Life insurance is basically a contract between an insurer and an insurance coveree, in which the insurer promises to cover a designated insured individual a specified amount of money upon the insured person’s death. The amount the insurance cover pays may depend on many factors like age and health of the insured, the type and amount of cover, riskiness of the risk and other related terms and conditions. Terminal illness and critical illness are some of the conditions that may trigger premature death benefits.
Life insurance in the United States is usually of two types: the term and whole life policies. Term insurance provides coverage only for a stated duration. The insured pays premiums based on the term, which may be for a number of years or a specific number of years. During the term of the policy, the premium amounts increase steadily and the death benefit decreases.
A whole life insurance policy is one that is both permanent and term. The cash value part of the policy combines with the life insurance premium to provide a death benefit. While the premiums of the permanent life insurance policy remain unchanged for the lifetime of the insured, the cash value part of the permanent policy increases with the inflation rates.
The most common kind of permanent life insurance policy is the variable permanent life insurance policy. With this kind of permanent policy, the insurer and the insured agree on a cash value and the premium payment scheme. With variable permanent life insurance policy, the insurer can adjust the premium and death benefit at any given time depending on changes in the value of the investments.

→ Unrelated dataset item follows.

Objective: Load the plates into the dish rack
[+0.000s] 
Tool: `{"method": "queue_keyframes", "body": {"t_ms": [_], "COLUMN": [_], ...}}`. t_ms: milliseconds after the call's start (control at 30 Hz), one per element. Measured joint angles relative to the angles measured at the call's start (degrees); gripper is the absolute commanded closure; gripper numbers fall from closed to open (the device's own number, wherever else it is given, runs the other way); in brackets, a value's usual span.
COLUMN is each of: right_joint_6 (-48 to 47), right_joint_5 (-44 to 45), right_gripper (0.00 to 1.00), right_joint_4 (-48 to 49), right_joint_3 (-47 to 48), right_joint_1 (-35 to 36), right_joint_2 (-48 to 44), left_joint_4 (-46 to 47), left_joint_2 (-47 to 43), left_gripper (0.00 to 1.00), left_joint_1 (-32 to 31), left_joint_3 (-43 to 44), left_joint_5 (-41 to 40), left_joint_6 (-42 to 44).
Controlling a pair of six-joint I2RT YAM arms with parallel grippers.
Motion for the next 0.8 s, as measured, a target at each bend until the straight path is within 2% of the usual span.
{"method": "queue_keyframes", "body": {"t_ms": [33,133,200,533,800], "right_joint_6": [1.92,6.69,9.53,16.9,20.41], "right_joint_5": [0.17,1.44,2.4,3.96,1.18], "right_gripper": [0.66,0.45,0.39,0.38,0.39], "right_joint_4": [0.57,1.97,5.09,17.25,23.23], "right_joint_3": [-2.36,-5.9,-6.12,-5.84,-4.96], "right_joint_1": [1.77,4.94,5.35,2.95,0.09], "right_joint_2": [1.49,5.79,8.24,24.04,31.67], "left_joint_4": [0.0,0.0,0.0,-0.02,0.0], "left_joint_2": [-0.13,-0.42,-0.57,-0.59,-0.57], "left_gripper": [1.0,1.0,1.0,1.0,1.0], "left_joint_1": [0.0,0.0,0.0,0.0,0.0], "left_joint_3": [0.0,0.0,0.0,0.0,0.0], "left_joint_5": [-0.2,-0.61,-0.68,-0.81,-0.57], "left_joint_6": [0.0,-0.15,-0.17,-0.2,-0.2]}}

The beneficiaries of permanent life insurance policies are generally the children of the insured. In some cases, the spouse may also become a beneficiary. A group of family members or individuals may become beneficiaries by virtue of being an associate in the business organization. One of the common features of whole life insurance policies is that there are usually some flexible options provided for the account holders including the possibility to add or remove beneficiaries and adjust the rates of the premium.
If you are looking to buy a term life insurance policy, you may want to compare its cost and benefits offered by different companies. The term life insurance provides coverage only for a limited period. This period may last for fifteen years or thirty years. The benefit of the term life insurance is the ability to make premium payments within the allowed time frame without affecting the face value of the policy. As compared to whole life insurance policies, term life insurance provides more coverage at less cost.